Una de las situaciones en las que los adultos más nos removemos por dentro y nos salen los demonios es cuando vemos que nuestro hijo/a u otro niño/a, pega.
Si vemos que pega a su hermano más pequeño, si nos pega a nosotros en un ataque de rabia, etc. tenemos que respirar hondo si no queremos reaccionar de forma inconsciente y acabar pegando también nosotros.
Esto es porque, en buena parte, lo vemos injusto y la injusticia y la rabia van de la mano. Lo vemos con ojos adultos y algo que para nosotros es evidente, NO SE PUEDE PEGAR, no comprendemos por qué a ellos/as les cuesta tanto de integrar.
Bueno, pues porque son pequeños, inmaduros, impulsivos, sin autocontrol y absolutamente emocionales. Nuestra actuación tiene que ser siempre la misma: impedir que pegue y enseñarle poco a poco a canalizar esa emoción de una forma que no dañe a nadie.
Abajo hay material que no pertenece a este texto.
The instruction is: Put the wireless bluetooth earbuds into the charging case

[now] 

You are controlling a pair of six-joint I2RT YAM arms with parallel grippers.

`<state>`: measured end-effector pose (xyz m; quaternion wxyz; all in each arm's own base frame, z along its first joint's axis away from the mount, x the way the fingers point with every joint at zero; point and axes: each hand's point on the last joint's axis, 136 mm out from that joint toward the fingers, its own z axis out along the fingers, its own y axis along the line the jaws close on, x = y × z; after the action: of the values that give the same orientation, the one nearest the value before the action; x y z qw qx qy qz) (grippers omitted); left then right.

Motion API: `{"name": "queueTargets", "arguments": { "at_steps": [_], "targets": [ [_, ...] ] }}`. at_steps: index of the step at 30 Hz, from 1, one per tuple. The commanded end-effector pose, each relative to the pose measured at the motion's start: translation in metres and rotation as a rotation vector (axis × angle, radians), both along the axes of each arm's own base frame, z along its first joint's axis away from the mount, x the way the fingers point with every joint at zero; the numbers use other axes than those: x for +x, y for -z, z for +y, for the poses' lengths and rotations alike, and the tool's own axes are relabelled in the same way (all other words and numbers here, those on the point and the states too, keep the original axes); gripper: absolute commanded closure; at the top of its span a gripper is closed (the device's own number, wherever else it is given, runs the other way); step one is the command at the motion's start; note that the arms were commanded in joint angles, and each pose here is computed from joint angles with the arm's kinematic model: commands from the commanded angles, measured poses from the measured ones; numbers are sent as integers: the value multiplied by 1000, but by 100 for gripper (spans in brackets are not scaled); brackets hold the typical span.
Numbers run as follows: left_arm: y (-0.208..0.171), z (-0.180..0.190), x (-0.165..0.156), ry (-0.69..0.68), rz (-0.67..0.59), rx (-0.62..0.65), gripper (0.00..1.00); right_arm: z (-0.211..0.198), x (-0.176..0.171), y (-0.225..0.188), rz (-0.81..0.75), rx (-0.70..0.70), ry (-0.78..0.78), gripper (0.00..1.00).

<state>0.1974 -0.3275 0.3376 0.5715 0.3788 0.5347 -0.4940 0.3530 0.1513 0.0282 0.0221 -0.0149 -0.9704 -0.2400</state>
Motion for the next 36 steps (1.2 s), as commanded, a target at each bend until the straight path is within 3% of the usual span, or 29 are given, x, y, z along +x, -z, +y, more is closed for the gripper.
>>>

Tenemos que ser ejemplo.
Es vital comprender el mundo desde sus ojos también, porque sino, nos vamos a cabrear mucho. Ponernos en sus zapatos.
Desde el cabreo, desde nuestra propia rabia, nos será imposible entender la situación profunda, conectar con sus sentimientos y necesidades, y ayudarle.
Así que respiremos siempre cuando veamos a un niño pegar y actuemos desde la responsabilidad pero también desde la conexión con la inmadurez, vulnerabilidad y dificultades del peque que ahora no sabe expresarse de otra forma cuando la rabia le invade.